_Problem_
Where does the word "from" occur in the material? Copy each line that has it.
━━━━
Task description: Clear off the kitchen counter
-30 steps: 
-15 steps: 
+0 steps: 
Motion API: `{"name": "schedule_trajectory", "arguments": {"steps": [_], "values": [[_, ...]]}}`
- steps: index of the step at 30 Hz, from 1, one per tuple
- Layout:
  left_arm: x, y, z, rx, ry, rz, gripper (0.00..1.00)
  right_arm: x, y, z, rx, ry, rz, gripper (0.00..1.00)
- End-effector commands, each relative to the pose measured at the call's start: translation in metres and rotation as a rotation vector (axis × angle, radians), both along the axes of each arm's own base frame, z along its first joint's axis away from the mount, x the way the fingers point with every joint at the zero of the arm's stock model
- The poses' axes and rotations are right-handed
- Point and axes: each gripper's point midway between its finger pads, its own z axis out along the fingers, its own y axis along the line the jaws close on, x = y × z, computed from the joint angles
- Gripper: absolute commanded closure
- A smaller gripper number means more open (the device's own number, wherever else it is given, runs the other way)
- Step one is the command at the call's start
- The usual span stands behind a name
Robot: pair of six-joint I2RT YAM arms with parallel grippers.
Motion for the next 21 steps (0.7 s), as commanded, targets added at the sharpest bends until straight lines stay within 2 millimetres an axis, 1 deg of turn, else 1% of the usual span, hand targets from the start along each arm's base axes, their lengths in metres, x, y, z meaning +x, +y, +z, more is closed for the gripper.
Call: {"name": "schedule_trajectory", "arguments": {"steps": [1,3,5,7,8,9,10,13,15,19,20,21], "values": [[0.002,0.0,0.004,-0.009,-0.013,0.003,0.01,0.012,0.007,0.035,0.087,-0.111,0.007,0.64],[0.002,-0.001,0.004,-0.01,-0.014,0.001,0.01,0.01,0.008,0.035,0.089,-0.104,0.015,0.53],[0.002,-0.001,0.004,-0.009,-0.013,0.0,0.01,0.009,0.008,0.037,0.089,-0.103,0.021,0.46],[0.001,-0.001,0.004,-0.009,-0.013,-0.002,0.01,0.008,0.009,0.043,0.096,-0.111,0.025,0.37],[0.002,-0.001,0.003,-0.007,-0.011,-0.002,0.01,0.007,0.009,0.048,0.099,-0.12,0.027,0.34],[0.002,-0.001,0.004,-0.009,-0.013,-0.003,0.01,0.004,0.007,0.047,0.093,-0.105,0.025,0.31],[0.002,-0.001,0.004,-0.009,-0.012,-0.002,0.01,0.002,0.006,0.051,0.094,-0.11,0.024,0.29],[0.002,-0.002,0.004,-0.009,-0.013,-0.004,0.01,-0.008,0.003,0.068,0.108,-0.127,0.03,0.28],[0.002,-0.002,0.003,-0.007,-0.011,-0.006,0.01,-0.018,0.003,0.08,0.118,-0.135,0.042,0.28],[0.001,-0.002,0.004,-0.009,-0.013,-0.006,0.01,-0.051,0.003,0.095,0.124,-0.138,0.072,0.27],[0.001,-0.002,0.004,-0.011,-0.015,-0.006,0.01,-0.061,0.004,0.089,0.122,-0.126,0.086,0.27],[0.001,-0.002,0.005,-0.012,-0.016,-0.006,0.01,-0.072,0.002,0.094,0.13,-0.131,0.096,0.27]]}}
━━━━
_Your response_
- steps: index of the step at 30 Hz, from 1, one per tuple
- End-effector commands, each relative to the pose measured at the call's start: translation in metres and rotation as a rotation vector (axis × angle, radians), both along the axes of each arm's own base frame, z along its first joint's axis away from the mount, x the way the fingers point with every joint at the zero of the arm's stock model
- Point and axes: each gripper's point midway between its finger pads, its own z axis out along the fingers, its own y axis along the line the jaws close on, x = y × z, computed from the joint angles
Motion for the next 21 steps (0.7 s), as commanded, targets added at the sharpest bends until straight lines stay within 2 millimetres an axis, 1 deg of turn, else 1% of the usual span, hand targets from the start along each arm's base axes, their lengths in metres, x, y, z meaning +x, +y, +z, more is closed for the gripper.

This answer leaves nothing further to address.